Autores como Safran Foer e Franz-Olivier Giesbert encabeçam o debate sobre o consumo de carne
Comer Animais é o título do livro em que Jonathan Safran Foer justificava a adoção de uma dieta vegetariana. O ensaio provocou muitas críticas, que iam do colérico ao irônico, mas é indubitável que contribuiu para impulsionar uma reflexão global sobre a alimentação que estava havia muitos anos sobre nossa mesa. Já não se tratava apenas dos problemas éticos relativos às condições em que vivem e são abatidos os animais dos quais nos alimentamos, mas da contribuição do consumo da carne às mudanças climáticas. Somente entre 1990 e 2012, segundo dados da FAO, o número de galinhas no mundo cresceu 104,2%, de 11,78 para 24,7 bilhões, e o gado, muito poluidor do meio ambiente, passou de 1,44 para 1,68 bilhão de cabeças. Um estudo de 2013, também da Organização da ONU para a Alimentação e a Agricultura, afirmava que a carne é responsável por 14,5% das emissões de carbono. O crescimento da população mundial torna impraticável a possibilidade de continuar comendo animais nesse ritmo, mas, além disso, as novas pesquisas sobre inteligência animal complicam mais o assunto.

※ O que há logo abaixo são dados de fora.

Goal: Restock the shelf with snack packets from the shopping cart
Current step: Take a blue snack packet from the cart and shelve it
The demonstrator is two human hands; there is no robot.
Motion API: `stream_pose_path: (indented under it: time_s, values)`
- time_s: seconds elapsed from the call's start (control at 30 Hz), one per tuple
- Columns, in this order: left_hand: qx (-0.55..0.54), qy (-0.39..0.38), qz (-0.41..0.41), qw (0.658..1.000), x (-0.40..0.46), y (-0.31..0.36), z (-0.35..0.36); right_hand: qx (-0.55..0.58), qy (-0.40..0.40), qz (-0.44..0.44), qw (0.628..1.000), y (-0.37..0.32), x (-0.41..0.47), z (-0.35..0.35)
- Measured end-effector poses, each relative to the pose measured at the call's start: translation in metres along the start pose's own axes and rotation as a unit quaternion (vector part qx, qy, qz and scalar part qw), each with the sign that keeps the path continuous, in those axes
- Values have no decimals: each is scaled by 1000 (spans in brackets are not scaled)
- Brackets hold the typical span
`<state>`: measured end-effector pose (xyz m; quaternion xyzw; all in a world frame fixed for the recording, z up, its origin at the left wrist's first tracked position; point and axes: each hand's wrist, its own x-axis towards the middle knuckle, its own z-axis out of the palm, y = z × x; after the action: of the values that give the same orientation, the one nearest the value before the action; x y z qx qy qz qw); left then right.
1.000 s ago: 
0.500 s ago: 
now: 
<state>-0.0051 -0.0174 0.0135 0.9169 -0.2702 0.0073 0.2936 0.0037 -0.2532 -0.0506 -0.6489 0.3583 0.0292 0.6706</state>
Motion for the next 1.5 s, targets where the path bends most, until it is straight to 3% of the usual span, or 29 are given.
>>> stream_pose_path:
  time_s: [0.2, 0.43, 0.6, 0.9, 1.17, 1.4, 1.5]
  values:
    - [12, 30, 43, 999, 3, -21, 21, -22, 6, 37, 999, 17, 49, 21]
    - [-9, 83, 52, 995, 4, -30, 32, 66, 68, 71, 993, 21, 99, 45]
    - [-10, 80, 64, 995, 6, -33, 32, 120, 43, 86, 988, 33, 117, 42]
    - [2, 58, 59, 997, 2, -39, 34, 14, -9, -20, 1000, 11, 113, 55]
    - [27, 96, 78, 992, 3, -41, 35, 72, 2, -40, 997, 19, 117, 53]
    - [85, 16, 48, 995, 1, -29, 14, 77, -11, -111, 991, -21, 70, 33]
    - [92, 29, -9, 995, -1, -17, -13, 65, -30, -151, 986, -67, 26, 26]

“Hoje os cientistas são os melhores aliados da causa animal”, explica Franz-Olivier Giesbert, jornalista e romancista francês autor do livro L’Animal est une Personne (Um Animal é uma Pessoa). “Para poder comer animais sem a consciência pesada fingimos durante muito tempo que não eram mais que máquinas ou relógios, para retomar a estúpida fórmula de Descartes. Mas são nossos irmãos e irmãs, como dizia São Francisco de Assis: nas últimas três décadas os descobrimentos da ciência têm sido inumeráveis, tanto sobre a inteligência como sobre a sensibilidade dos animais. Os pesquisadores demonstraram que os porcos se reconhecem em um espelho, o que significa que têm consciência de si mesmos. A doutora Irène Pepperberg, da Universidade Harvard, estabeleceu que os papagaios não se limitam a imitar nossa linguagem, mas são capazes de expressar desejos e sentimentos”.
Além da obra de Giesbert –que foi diretor da revista Le Point e é autor de romances como La Cuisinière d’Himmler (A Cozinheira de Himmler)–, há um documentário transmitido pela rede Arte, O que Sentem os Animais, e um livro da estrela de televisão Aymeric Caron, Antispéciste (Antiespecista), que tiveram um grande impacto na França, o que demonstra uma clara mudança de sensibilidade. O chef Alain Ducasse não serve carne em um de seus restaurantes parisienses, o Plaza Athénée, para demonstrar que é possível manter três estrelas Michelin sem a gordura animal. Isso não quer dizer que o número de vegetarianos vá aumentar de maneira exponencial, mas é um testemunho de uma transformação.
Muitas dessas defesas suscitadas pelo bem-estar dos animais se chocam com as mesmas críticas (que Safran Foer também enfrentou). Não é um luxo preocupar-se com o bem-estar animal diante do enorme sofrimento humano no mundo? Giesbert argumenta: “Por que teria de dividir a compaixão? O que damos aos animais não humanos, como dizia Darwin, não tiramos dos humanos. Temos um dever de humanidade para com os animais porque são muito mais fracos do que nós”.